[LISTED ENTRIES Boundary: Start]
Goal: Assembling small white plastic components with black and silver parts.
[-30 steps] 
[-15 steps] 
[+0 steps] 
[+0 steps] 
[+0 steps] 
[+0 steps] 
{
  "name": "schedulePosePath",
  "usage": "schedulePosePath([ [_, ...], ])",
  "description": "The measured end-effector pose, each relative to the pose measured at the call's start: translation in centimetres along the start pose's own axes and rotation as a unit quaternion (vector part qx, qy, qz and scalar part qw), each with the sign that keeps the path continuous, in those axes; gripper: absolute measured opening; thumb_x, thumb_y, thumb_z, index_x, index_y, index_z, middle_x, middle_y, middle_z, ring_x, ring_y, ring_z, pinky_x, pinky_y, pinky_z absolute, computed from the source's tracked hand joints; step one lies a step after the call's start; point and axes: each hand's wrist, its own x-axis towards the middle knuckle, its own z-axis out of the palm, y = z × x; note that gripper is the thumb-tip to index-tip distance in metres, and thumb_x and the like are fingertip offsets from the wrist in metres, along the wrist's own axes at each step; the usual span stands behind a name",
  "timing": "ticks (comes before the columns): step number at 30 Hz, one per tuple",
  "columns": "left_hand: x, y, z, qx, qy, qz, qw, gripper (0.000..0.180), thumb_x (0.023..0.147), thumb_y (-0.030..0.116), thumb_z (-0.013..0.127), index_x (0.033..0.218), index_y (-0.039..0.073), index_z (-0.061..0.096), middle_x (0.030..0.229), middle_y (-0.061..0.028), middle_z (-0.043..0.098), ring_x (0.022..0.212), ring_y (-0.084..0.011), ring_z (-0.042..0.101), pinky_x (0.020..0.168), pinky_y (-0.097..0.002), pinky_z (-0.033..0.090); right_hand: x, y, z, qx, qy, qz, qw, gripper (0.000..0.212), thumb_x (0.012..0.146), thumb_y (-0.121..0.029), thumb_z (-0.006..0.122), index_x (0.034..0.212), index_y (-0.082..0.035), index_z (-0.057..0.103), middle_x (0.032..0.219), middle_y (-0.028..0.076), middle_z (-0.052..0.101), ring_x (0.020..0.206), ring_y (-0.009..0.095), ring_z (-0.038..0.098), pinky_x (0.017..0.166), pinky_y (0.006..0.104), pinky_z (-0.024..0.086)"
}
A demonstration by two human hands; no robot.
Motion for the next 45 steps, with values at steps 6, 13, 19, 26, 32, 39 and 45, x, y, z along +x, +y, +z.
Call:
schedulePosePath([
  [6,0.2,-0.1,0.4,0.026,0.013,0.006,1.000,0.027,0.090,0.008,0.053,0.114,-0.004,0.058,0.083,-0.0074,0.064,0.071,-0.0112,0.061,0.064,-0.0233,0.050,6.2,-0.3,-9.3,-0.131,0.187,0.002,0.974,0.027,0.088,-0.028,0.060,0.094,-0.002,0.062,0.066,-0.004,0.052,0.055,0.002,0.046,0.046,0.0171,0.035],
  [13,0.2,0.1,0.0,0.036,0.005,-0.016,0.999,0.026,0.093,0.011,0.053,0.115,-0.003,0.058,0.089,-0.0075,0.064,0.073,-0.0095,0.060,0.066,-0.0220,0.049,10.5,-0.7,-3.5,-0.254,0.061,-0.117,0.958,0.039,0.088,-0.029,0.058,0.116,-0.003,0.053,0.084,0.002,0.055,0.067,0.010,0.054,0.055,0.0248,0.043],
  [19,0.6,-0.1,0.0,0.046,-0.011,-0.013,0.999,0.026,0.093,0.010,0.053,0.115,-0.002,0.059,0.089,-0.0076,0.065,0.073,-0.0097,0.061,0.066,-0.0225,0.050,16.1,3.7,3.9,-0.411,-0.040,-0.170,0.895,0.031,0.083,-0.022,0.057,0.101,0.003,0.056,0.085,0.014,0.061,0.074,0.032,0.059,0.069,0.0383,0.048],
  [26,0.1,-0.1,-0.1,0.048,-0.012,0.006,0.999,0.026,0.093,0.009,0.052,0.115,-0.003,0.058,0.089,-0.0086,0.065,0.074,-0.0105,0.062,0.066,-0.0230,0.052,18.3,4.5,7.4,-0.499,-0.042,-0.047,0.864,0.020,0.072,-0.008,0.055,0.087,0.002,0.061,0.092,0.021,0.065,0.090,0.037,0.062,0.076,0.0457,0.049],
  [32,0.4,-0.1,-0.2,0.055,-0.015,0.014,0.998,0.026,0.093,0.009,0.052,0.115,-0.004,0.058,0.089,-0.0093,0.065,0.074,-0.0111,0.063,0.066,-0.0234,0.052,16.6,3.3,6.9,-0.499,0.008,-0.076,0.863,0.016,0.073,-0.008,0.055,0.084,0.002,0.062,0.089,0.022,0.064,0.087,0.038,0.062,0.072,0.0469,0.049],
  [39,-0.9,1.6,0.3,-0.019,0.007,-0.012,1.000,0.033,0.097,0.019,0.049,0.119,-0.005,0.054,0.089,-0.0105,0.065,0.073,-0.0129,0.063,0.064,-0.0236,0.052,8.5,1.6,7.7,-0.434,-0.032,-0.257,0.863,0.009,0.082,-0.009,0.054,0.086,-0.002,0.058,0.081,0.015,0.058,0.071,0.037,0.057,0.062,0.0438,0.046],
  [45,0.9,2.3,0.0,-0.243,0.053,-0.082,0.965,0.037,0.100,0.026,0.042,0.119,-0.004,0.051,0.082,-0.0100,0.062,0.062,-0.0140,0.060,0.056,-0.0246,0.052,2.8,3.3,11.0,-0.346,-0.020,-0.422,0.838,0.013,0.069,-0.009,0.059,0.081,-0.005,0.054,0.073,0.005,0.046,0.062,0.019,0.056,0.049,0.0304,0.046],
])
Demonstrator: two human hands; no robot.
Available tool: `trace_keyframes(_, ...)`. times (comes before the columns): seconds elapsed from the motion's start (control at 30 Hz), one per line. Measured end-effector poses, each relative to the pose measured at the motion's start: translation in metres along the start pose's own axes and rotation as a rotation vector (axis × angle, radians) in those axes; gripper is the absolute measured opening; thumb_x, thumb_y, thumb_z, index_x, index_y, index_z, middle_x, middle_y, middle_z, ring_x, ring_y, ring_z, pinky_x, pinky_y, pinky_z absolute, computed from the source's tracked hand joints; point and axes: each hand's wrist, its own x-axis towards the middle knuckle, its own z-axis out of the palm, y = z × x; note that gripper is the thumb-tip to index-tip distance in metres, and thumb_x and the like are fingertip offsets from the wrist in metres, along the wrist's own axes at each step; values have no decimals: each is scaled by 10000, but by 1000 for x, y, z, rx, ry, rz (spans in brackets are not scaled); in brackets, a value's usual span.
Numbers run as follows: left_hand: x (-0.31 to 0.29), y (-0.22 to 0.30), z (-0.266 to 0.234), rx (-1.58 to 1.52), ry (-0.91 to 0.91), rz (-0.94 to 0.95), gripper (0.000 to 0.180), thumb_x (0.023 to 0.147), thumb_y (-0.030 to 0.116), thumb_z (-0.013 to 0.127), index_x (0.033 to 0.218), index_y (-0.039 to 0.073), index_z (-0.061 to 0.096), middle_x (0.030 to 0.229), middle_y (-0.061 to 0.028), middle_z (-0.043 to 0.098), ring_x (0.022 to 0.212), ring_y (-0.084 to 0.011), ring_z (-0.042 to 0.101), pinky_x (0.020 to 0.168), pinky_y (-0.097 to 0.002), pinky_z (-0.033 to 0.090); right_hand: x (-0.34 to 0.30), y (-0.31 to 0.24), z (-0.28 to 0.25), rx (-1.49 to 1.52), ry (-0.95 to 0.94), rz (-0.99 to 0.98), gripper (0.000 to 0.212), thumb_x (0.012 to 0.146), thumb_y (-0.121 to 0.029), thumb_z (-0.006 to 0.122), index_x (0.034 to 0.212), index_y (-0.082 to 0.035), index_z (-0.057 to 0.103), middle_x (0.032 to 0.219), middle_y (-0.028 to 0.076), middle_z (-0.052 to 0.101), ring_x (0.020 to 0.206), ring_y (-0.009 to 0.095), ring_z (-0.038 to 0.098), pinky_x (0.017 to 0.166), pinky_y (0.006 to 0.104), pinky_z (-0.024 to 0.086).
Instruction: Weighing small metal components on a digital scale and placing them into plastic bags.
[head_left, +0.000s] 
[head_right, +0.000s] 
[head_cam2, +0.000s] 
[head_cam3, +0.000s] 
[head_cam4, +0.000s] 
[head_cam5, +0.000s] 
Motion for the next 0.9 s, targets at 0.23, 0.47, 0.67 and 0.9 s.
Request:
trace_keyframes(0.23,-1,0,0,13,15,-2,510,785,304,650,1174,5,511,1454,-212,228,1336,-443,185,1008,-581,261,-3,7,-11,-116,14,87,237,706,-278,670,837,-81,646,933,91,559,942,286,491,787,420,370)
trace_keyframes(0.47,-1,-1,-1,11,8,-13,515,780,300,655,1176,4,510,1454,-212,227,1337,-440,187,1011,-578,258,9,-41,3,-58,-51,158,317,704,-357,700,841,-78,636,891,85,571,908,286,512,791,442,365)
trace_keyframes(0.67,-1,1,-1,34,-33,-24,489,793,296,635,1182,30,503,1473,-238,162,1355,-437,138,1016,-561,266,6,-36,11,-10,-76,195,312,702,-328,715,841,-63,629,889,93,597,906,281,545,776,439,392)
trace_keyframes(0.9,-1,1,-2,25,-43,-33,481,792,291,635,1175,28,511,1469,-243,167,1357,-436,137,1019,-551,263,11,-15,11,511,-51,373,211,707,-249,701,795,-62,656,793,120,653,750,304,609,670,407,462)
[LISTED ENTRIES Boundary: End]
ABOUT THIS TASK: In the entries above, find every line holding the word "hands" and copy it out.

RESULT OF THIS TASK:
A demonstration by two human hands; no robot.
Demonstrator: two human hands; no robot.

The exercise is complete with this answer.